- Exercise instructions:
The output is the line holding "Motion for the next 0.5" and all lines after it to the end of the records below; restate them unchanged and add nothing.

- Extracted data:

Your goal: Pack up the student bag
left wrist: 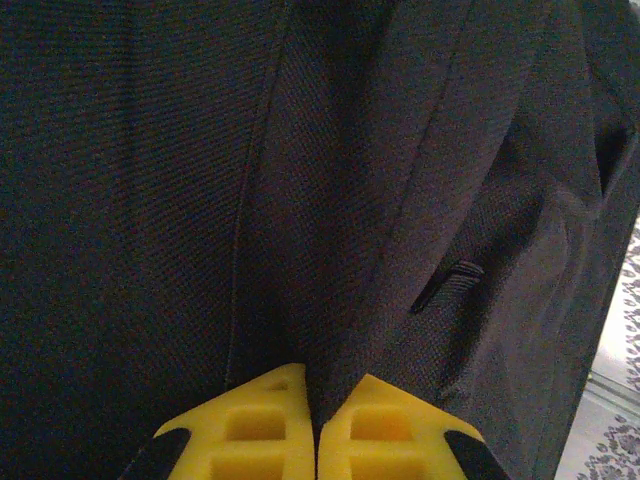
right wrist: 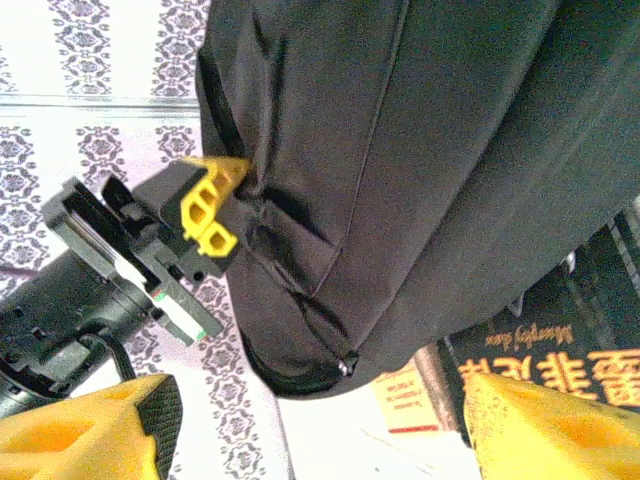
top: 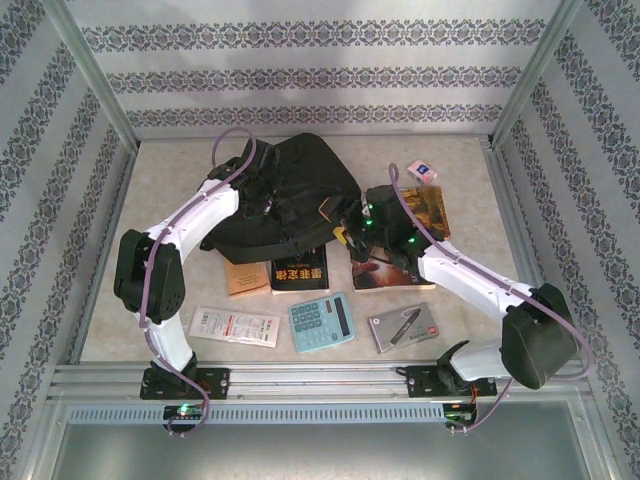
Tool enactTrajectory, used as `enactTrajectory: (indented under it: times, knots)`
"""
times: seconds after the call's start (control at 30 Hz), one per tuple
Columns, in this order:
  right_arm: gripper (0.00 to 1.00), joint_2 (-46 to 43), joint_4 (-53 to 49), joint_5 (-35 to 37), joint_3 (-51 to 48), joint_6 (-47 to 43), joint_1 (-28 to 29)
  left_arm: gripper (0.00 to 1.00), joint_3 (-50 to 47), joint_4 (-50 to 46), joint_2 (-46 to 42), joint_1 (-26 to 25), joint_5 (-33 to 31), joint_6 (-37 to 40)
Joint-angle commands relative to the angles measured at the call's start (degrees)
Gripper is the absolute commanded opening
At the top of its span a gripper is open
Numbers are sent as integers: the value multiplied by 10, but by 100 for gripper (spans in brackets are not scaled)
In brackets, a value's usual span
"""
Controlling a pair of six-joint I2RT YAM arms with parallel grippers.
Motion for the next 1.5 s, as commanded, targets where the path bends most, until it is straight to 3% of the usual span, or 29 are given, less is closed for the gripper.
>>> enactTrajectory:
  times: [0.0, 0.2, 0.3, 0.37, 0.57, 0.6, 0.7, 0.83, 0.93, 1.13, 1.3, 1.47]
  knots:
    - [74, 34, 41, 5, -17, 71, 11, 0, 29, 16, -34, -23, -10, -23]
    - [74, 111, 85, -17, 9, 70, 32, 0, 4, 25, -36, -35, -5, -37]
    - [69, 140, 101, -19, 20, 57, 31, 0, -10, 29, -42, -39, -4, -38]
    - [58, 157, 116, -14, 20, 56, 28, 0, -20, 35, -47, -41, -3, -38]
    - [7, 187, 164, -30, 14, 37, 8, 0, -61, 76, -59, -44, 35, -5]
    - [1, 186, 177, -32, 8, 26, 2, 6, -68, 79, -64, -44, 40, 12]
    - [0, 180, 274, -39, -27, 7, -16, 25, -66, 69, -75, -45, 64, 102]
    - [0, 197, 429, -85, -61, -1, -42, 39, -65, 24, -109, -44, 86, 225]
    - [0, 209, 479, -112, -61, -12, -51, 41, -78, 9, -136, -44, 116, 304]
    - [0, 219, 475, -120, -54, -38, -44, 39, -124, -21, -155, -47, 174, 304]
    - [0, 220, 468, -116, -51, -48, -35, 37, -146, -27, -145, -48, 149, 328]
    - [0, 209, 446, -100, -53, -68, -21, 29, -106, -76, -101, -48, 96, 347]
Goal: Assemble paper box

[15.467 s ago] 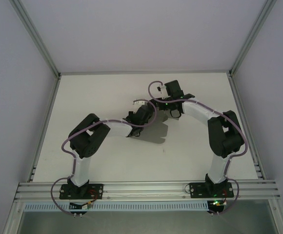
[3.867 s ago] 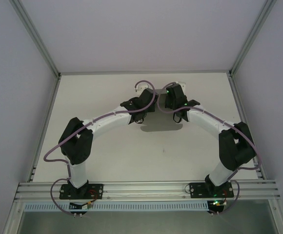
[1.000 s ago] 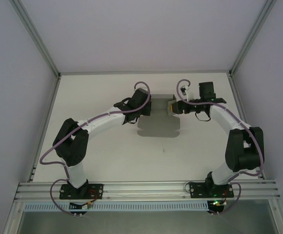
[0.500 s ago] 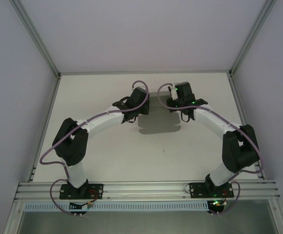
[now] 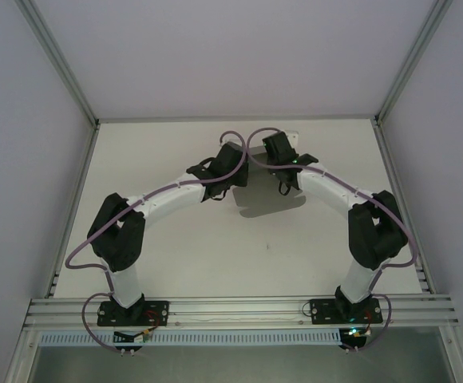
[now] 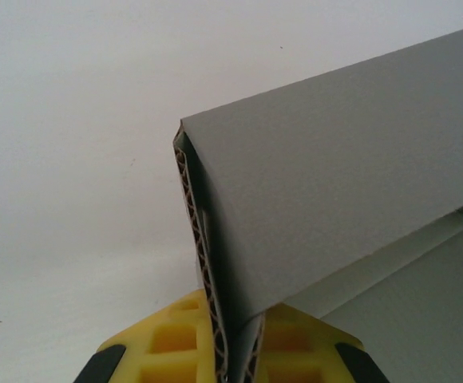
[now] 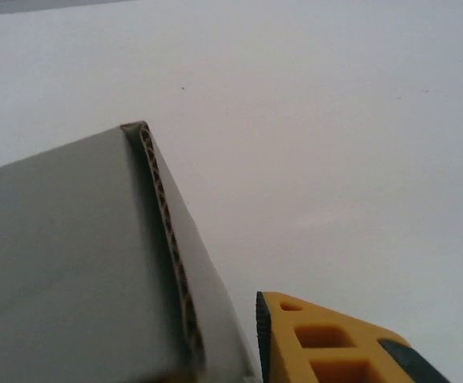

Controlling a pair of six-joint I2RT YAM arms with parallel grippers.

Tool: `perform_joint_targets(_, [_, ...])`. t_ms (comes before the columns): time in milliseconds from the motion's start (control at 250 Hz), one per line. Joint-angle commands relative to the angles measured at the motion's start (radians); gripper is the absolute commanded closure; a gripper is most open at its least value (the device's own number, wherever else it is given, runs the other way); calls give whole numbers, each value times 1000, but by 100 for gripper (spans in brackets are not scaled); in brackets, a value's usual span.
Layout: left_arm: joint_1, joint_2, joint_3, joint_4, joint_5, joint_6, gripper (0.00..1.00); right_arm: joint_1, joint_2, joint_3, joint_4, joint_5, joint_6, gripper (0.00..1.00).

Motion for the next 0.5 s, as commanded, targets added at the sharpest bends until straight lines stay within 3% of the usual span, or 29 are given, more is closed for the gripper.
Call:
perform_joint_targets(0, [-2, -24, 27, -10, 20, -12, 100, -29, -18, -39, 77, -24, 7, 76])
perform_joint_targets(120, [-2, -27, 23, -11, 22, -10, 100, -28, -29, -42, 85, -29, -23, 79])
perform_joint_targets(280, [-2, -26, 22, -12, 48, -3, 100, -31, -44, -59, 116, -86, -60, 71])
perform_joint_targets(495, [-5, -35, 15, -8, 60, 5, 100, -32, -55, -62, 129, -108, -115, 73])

- Finished exercise:
Motion for the next 0.5 s, as commanded, targets added at the sharpest bends until straight lines stay within 3% of the usual span, or 29 are given, more is closed for the gripper.
Call:
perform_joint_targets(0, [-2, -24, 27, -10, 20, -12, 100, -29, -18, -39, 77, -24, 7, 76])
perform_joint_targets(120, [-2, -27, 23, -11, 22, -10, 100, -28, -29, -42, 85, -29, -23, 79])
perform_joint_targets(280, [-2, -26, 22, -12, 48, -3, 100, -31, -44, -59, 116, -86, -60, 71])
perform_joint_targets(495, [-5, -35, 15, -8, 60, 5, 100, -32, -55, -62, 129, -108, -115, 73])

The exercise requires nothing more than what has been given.